Molecular Evolution is the study of evolution looking at the DNA, the RNA and the proteins. It was in the 60’s that researchers from the molecular biology, evolutionary biology and population genetics fields; by taking advantage of the available data on the structure and function of nucleic acids and proteins tried to approach and understand evolutionary based questions. Recent advances in genomics including whole-genome sequencing, in proteomics including the high-throughput protein characterization and in bioinformatics including the storage and the analysis of the vast amount of data gave a real push to the studies in this field. In this project the students will investigate similarities and differences between the orthologous genes i.e. the evolutionary conserved genes in different species . It is well known that the coding region of the genes is generally the most conserved area, therefore we begin our exploration from this region. This analysis gives important information on how well conserved a specific gene is across evolutionary history. Regulation of the orthologous genes is something that interests us as well. The assumption being that if two genes are regulated by the same or equivalent mechanisms they should share conservation at their untranslated areas. Hence, we study the untranslated regions of the orthologous genes. This gives important information on the potential regulatory sites and guides further experimental work. To have a bigger part of the picture in mind, we study the protein-protein interactions of the orhtologous sequences and their conservation or lack of it. This piece of information shows the stronger i.e. the most conserved as opposed to the weaker i.e. the less conserved interactions.



STRUCTURAL VARIANT ANALYSIS

Although many tools designed for structural variation analysis there are no guidelines for bench scientists to help them choose the best tool for their particular data set. What is needed is a tool which can identify the type and quality of the sequencing reads, assemble them with regards to a reference genome, identify SNPs, short indels and large indels, and determine if any annotated genes are associated with the large indels. Lastly, it is desirable that the tool should have a user-friendly interface with which bench scientists can easily examine structural variants in their accession(s) of interest that need to be validated. The long term goal would be to scale up this process to analyse multiple genomes at a time (for example, multiple time points, treatments, or related individuals). Lastly, the tools will be ranked on the user-friendly-ness of their interface.
Some of the Tools (list not limited though) that the students are going to benchmark are: Delly, InGap, BreakDancer, GenomeSTRIP, Tigra-SV, GASV, Hydra, SVMerge, SVDetect, CNVSeq, CNVnator and Pindel



STATISTICAL ANALYSIS OF GENOMIC DATA

Statistical analysis of genomic data. Given the rapid advances in genomics and bioinformatics that have taken place in the past few years, there is a growing need for analysing vast amount of data and interpreting their results. Large-scale cancer genome studies have successfully applied some preliminary integration approaches. To this end, we aim to analyse multi-source data using association statistics to estimate pair wise as well as group dependencies in the data. Multivariate analysis and likelihood-based inference will be also employed to estimate data patterns.

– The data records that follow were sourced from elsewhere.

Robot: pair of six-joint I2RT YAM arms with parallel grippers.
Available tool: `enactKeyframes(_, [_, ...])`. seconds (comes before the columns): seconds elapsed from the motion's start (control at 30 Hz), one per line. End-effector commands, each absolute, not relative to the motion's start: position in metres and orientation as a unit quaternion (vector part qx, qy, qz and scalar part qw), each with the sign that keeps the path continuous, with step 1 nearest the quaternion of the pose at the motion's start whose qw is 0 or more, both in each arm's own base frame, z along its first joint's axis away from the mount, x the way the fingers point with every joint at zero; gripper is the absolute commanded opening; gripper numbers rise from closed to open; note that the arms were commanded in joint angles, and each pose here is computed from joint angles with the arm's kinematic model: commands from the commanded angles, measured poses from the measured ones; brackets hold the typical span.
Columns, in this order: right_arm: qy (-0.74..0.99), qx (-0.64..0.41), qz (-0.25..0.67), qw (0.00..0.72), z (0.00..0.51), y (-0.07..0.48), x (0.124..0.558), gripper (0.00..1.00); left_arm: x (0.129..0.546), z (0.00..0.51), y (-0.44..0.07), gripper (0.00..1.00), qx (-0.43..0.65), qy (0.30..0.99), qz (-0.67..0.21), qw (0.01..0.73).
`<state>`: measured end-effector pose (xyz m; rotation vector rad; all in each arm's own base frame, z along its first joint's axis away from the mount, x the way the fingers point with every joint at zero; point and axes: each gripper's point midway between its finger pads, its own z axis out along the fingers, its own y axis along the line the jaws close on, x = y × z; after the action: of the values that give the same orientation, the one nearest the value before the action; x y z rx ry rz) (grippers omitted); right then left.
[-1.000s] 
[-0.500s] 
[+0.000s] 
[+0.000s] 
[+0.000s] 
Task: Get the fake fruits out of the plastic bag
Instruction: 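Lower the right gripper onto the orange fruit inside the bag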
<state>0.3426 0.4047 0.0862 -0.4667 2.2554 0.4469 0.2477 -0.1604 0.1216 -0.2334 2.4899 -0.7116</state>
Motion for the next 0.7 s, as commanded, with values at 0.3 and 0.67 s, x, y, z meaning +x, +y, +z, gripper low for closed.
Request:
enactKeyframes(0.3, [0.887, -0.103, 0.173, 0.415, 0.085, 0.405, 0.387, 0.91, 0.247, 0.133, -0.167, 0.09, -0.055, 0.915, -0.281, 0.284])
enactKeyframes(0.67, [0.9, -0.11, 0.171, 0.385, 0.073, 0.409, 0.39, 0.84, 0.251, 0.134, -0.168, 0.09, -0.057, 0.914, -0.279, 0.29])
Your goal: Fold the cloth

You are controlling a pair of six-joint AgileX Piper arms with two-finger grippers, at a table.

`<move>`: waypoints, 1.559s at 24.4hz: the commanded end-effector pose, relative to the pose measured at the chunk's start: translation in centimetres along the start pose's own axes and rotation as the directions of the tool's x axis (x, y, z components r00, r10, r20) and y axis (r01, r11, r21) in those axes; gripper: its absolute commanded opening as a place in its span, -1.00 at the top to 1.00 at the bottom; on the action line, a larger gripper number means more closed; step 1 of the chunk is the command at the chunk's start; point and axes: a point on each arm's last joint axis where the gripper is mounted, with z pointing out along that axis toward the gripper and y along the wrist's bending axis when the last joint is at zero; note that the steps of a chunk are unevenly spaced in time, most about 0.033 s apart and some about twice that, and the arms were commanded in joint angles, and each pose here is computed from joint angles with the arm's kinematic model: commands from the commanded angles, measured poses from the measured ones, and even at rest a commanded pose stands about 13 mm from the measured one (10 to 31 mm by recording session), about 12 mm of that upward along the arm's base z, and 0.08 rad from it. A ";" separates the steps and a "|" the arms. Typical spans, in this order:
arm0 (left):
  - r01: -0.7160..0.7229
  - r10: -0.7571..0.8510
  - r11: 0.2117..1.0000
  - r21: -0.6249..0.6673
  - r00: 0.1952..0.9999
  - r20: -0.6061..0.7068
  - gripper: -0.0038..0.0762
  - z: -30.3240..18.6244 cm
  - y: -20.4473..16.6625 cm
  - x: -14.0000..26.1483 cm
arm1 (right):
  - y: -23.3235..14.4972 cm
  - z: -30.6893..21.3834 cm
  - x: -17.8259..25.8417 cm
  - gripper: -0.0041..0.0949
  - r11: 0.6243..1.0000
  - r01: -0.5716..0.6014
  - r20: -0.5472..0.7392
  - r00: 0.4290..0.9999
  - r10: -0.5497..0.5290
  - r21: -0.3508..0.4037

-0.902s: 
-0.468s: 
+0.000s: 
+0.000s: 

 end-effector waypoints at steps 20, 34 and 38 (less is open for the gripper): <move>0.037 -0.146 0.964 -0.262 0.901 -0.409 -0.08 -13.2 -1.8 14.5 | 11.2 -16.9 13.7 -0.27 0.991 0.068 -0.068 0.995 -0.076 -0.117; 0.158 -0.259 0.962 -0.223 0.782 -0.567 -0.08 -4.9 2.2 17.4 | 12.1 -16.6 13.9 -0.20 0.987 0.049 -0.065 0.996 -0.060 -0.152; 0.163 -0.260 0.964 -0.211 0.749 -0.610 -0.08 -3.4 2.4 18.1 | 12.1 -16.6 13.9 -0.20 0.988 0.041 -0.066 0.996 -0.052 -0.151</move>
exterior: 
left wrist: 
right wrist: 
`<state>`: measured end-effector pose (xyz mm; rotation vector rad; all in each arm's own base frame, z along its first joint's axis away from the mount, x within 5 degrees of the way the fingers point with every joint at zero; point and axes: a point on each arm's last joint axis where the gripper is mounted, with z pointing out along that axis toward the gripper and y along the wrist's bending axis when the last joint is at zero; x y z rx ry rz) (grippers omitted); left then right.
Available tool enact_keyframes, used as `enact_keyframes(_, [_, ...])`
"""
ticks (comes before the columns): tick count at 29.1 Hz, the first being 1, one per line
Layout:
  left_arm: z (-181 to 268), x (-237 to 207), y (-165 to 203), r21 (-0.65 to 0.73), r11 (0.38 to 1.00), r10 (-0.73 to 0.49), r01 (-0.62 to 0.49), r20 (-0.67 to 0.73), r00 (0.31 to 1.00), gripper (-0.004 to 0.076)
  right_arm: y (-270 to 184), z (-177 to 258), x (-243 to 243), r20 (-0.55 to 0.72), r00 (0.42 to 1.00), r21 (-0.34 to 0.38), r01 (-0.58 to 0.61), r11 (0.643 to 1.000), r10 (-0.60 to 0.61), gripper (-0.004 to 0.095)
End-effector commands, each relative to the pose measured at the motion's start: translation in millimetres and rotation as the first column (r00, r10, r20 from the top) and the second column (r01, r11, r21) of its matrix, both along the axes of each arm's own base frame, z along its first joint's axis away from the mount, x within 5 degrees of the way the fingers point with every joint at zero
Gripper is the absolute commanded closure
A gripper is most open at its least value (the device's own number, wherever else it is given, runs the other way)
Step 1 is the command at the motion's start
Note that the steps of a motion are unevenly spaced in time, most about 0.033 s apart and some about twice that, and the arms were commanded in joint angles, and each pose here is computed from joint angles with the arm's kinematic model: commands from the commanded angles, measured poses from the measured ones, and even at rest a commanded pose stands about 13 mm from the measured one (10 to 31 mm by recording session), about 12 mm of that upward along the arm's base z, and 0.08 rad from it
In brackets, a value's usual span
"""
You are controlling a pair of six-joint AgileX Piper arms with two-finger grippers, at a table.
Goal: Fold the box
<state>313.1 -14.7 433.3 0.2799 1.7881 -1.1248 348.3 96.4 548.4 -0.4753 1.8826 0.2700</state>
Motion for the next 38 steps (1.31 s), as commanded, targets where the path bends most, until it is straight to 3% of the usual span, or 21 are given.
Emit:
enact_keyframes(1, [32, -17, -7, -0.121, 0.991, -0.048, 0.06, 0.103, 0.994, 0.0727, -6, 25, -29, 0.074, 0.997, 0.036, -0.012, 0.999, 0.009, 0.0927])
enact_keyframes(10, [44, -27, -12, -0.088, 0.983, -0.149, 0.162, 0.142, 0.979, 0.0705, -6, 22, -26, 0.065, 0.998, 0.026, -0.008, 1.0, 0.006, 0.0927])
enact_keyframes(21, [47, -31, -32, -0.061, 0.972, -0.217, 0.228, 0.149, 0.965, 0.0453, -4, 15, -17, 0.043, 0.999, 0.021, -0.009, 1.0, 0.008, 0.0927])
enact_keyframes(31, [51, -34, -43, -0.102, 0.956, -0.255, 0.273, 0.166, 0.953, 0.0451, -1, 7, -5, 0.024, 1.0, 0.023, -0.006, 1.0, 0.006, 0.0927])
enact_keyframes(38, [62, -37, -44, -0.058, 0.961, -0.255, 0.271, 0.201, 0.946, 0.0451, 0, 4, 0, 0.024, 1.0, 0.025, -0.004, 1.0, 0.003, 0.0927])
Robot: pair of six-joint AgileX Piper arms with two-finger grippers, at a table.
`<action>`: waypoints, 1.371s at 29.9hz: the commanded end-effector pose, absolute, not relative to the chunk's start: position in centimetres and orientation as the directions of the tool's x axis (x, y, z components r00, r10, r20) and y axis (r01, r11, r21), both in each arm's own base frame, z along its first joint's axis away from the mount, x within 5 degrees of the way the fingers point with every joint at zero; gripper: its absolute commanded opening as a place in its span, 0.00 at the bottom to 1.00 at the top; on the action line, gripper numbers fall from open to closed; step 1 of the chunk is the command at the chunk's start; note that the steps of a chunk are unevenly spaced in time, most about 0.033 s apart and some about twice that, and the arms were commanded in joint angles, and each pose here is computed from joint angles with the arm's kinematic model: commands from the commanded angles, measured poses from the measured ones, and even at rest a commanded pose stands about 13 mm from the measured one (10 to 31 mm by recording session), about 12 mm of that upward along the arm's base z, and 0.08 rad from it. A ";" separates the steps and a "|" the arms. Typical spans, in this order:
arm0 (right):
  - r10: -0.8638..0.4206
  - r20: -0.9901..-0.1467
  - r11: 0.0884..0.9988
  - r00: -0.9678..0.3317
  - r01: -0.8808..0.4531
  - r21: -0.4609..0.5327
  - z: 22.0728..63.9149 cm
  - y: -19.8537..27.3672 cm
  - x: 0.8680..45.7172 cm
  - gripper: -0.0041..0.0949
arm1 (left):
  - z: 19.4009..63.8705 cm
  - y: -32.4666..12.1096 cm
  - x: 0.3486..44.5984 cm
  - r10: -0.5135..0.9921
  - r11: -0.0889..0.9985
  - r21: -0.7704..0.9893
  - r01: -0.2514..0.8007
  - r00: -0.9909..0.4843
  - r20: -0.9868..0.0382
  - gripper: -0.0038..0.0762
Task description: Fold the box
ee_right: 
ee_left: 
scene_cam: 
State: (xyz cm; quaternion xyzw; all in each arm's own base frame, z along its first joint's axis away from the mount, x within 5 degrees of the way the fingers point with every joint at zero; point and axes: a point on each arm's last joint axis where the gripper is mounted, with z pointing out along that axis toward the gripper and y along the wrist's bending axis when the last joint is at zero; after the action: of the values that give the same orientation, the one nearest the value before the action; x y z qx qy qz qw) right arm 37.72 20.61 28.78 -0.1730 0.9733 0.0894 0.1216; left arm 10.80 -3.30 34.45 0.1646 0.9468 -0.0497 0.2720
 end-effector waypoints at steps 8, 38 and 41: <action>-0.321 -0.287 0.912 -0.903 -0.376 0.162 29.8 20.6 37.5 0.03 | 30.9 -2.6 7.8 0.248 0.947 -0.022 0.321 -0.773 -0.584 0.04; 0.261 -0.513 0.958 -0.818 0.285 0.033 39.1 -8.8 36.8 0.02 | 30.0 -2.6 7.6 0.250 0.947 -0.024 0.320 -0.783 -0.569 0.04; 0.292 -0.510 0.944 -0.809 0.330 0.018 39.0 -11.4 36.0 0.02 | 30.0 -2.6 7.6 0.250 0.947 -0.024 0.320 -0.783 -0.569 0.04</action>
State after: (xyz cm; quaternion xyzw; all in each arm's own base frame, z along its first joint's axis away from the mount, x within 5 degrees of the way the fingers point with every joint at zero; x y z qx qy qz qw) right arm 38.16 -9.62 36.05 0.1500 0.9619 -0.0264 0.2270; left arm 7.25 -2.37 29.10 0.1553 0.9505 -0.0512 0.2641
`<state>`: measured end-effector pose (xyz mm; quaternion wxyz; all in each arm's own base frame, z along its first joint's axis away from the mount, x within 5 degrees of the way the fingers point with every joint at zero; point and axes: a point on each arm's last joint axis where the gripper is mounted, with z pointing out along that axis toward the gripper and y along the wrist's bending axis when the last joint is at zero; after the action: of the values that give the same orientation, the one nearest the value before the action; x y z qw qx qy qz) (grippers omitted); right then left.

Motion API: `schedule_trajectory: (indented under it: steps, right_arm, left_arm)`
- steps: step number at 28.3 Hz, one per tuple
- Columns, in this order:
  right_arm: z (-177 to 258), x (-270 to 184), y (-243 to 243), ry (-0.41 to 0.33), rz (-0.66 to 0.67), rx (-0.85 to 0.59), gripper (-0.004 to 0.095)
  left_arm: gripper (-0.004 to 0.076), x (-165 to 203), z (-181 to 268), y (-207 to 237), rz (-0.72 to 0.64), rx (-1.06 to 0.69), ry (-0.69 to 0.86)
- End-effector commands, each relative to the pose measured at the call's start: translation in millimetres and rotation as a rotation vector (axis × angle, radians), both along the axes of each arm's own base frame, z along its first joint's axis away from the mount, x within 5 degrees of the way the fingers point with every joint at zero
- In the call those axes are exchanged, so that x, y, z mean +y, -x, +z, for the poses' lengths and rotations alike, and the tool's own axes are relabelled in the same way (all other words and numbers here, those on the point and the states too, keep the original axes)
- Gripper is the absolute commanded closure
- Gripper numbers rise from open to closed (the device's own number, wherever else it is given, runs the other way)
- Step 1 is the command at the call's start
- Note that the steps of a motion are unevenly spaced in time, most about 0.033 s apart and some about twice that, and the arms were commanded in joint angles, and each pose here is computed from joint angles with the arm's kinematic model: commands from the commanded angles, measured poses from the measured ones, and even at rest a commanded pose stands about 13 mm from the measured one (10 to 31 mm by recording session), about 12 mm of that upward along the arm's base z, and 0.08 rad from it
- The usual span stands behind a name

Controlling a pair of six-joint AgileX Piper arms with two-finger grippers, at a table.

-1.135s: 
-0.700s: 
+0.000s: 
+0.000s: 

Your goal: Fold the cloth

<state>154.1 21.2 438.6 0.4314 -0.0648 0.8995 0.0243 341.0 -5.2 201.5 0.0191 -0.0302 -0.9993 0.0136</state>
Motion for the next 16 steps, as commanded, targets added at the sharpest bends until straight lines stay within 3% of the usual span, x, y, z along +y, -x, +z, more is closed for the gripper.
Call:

The ultimate goal is to establish a methodology to integrate different data which measure multiple genomic features and discover or validate findings that would not be discovered by analysing each data independently. Good programming skills are a pre-requisite (e.g. R statistical software, C/C++).



PROTEOMICS

To make an analogy with genomics, the term proteomics emerged which describes the high-throughput protein analysis. Different cell types, different developmental stages, different environmental conditions give rise to different proteomes. Proteomics is instrumental in the discovery of biomarkers, that is proteins that indicate a particular disease. In this project the student will develop new algorithms/software for the proteomics scientific community by analyzing our own in-house data.